### [How to complete this task]
Reply with one number: the count of lines in the listing that contain the string "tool".

======== Record set ========

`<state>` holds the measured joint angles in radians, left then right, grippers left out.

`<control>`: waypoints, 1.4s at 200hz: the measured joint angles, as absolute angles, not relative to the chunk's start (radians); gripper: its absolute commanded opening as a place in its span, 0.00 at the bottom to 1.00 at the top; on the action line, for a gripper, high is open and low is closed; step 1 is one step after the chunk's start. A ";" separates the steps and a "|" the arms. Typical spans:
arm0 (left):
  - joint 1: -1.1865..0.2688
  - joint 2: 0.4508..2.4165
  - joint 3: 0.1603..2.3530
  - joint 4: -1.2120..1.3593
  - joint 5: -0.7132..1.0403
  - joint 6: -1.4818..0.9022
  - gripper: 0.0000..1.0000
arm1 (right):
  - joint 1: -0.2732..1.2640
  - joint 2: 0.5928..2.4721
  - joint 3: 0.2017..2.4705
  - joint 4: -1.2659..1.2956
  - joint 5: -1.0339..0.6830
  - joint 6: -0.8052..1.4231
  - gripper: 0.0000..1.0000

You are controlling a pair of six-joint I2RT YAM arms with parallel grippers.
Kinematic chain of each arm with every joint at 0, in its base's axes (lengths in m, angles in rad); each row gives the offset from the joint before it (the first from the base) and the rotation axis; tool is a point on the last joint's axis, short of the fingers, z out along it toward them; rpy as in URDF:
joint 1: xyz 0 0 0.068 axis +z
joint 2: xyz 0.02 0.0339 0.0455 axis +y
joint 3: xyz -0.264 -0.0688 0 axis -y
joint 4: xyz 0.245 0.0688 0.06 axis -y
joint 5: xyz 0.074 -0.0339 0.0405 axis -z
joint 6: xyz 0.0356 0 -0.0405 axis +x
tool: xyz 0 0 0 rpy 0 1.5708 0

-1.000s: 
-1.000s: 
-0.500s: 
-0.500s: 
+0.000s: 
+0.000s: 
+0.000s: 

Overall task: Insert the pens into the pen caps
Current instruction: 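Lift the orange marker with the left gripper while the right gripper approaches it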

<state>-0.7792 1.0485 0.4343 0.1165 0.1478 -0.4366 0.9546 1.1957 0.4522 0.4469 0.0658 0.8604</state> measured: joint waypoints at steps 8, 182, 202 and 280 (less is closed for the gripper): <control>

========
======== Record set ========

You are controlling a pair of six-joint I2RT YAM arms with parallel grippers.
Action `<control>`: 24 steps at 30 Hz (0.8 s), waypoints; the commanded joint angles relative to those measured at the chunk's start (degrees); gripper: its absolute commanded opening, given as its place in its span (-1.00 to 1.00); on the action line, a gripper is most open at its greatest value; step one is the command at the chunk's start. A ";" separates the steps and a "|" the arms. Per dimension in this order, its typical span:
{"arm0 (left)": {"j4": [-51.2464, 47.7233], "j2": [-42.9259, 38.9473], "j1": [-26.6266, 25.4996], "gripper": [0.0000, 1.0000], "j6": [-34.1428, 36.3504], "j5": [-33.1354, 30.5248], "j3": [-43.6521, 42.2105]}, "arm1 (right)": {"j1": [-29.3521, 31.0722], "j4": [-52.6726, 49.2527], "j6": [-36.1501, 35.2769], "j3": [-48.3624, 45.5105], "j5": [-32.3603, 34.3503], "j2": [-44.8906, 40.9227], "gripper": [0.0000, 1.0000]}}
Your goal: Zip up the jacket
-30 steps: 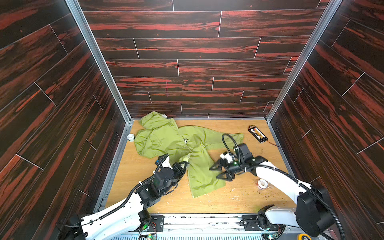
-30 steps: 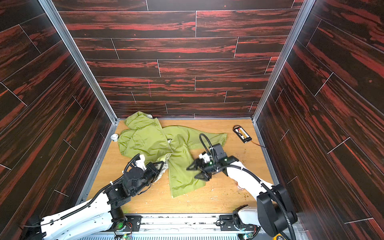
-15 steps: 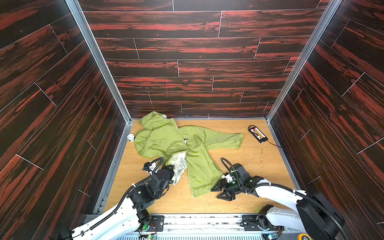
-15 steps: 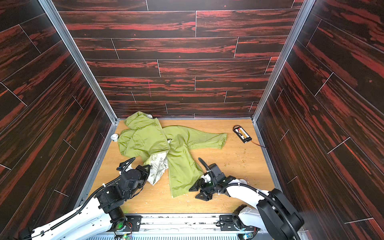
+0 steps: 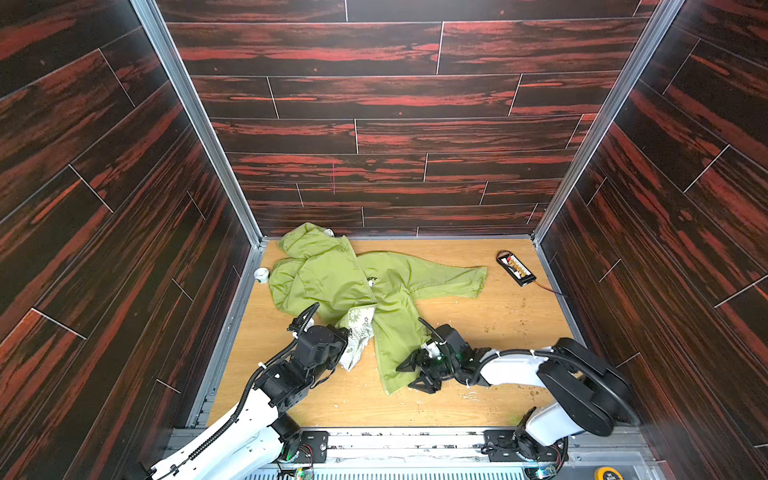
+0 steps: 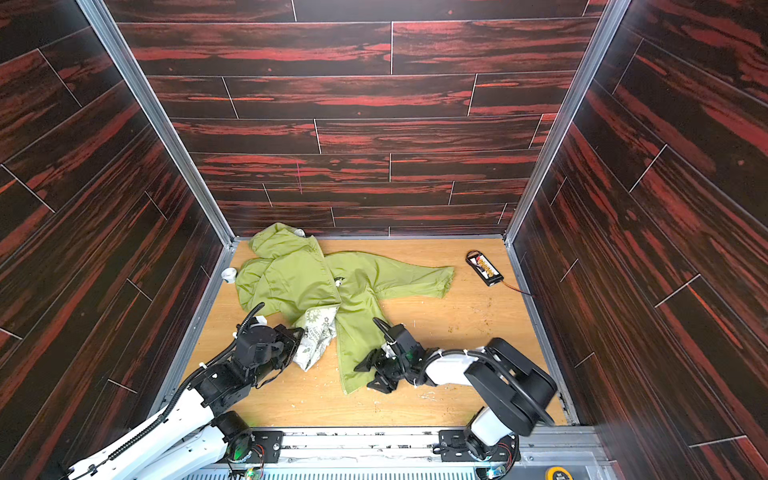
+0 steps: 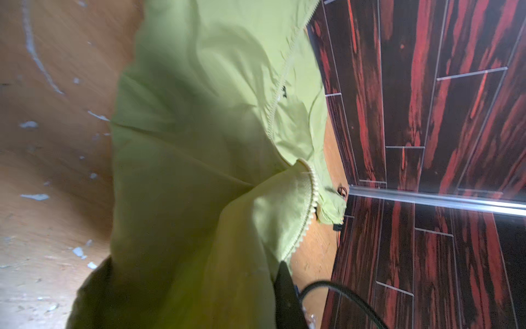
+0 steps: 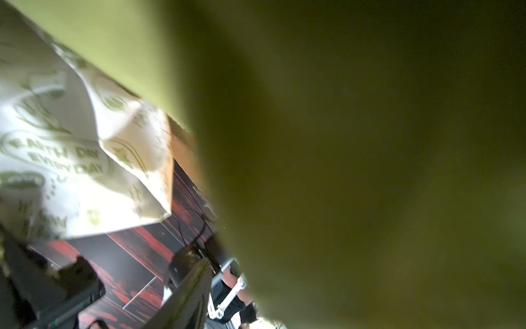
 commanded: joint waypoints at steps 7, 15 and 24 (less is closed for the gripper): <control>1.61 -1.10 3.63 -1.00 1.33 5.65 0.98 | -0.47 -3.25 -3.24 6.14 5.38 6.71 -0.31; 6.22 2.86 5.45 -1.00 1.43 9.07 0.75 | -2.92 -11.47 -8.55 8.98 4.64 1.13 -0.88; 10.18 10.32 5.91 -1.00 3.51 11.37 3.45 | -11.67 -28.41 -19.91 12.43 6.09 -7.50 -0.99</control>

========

### [Response to this task]
2